E infine, il ritorno di Giuseppe Battiston (dopo il successo di Orson Welles’ roast) con un testo quanto mai attuale: 18 mila giorni. Il pitone. Riflessioni di un uomo di 50 anni che perde il lavoro. Il lavoro come diritto costituzionale e umano, come elemento imprescindibile per la dignità personale, come utopia storica concreta in una società che ha perso i lumi della ragione rincorrendo la falsa modernità cinese e imponendo la precarietà a vita in cambio di lauti dividendi azionari.

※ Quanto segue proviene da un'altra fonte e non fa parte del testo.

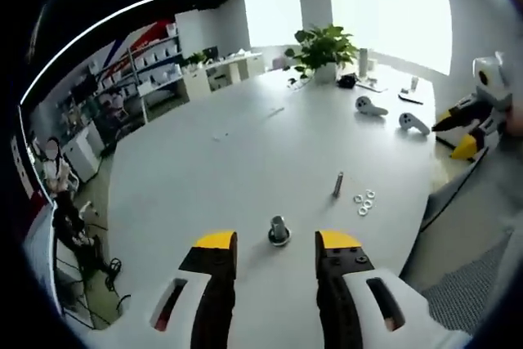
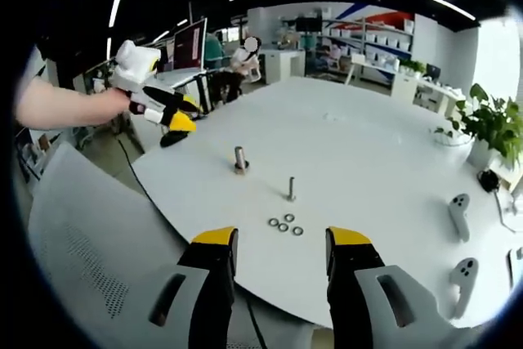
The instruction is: Place the washer onto the threaded stud by aligning its center hole with the stud, sliding it down to the base, and recovering from edge contact or off-axis alignment until the washer reaches the visible bottom stop.
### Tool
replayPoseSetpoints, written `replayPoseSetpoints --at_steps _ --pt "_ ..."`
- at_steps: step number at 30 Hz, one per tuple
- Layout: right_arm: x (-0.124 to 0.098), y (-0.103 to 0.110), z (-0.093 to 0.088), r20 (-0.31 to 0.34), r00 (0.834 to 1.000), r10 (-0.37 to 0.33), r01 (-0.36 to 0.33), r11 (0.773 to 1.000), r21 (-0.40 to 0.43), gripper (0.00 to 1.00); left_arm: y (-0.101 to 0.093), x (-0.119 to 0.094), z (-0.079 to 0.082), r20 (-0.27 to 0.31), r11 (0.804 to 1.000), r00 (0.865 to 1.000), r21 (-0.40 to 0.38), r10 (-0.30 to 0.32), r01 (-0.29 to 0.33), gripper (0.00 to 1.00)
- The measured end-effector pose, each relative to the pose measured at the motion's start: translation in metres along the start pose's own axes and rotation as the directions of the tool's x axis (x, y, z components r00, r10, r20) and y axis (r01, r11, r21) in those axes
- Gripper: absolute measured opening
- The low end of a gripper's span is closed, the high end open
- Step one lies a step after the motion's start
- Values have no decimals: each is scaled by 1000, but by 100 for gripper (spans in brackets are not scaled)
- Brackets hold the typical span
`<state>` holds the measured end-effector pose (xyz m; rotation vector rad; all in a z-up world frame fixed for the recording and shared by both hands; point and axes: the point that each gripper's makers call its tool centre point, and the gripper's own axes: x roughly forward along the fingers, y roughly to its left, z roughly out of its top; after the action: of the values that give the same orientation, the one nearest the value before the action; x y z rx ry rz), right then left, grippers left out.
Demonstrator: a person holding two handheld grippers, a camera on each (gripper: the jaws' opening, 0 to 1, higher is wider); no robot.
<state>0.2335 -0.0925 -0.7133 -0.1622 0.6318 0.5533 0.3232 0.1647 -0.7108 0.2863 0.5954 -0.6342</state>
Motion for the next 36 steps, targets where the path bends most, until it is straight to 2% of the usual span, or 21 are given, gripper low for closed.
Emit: replayPoseSetpoints --at_steps 2,8,11,12,13,15,18,24,26,27,29,31,33,36 --pt "1 -1 -2 -11 1000 -3 3 1000 5 47 -2 -11 1 33 998 999 -60 0 2 38" --pt "2 -2 -8 -42 999 -16 16 1000 -1 47 -21 -38 -7 52 997 998 -73 -23 27 39" --pt "2 -2 -9 -50 999 -18 19 1000 9 47 -24 -50 -12 64 999 998 -40 -16 18 39" --pt "2 -2 -9 -45 999 -15 16 1000 19 47 -23 -52 -13 73 998 997 -58 -19 23 40" --pt "2 -2 -8 -41 999 -18 18 1000 21 47 -24 -57 -15 79 993 997 -114 -19 28 40" --pt "2 -4 -9 -47 999 -22 23 999 22 46 -26 -63 -15 87 993 996 -109 -24 33 40" --pt "2 -4 -9 -48 999 -23 24 999 25 46 -30 -68 -16 91 995 996 -96 -26 35 40" --pt "-1 -6 -3 -16 999 -33 34 998 53 46 -58 -78 -14 124 989 990 -122 -72 87 42" --pt "0 -6 -5 -23 999 -30 31 998 53 46 -63 -81 -23 88 992 994 -96 -71 80 43" --pt "1 -5 -7 -32 999 -28 30 998 51 46 -65 -82 -24 94 992 993 -101 -72 82 43" --pt "2 -3 -8 -42 999 -20 22 998 53 46 -77 -84 -22 132 977 986 -170 -105 126 43" --pt "2 -5 -8 -39 999 -25 27 998 50 45 -84 -84 -25 118 980 986 -148 -113 130 42" --pt "1 -6 -9 -42 999 -26 29 998 62 45 -86 -81 -27 104 991 989 -75 -104 112 42" --pt "1 -5 -11 -52 998 -29 32 998 58 45 -88 -83 -22 124 990 986 -73 -114 124 42"
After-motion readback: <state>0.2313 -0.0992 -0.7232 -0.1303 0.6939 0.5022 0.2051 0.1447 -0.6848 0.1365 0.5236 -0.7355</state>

Ma gli spettacoli sui quali scrivere sarebbero ancora molti, oltre alle iniziative multiculturali – come i concerti di Sentieri selvaggi e le collaborazioni con la Fondazione Cineteca Italiana e Careof per l’arte contemporanea – e, a dire il vero, poco conta scriverne, conta andare a vederli, perché il teatro resta uno spazio libero e liberato dove è possibile affrontare temi che ormai non sembrano interessare più nessuno – nemmeno i telegiornali che preferiscono dedicare spazio a gossip e cronaca nera – e che invece toccano quotidianamente tutti noi: la vita e la morte ma, soprattutto, quello che sopravvive tra i due estremi.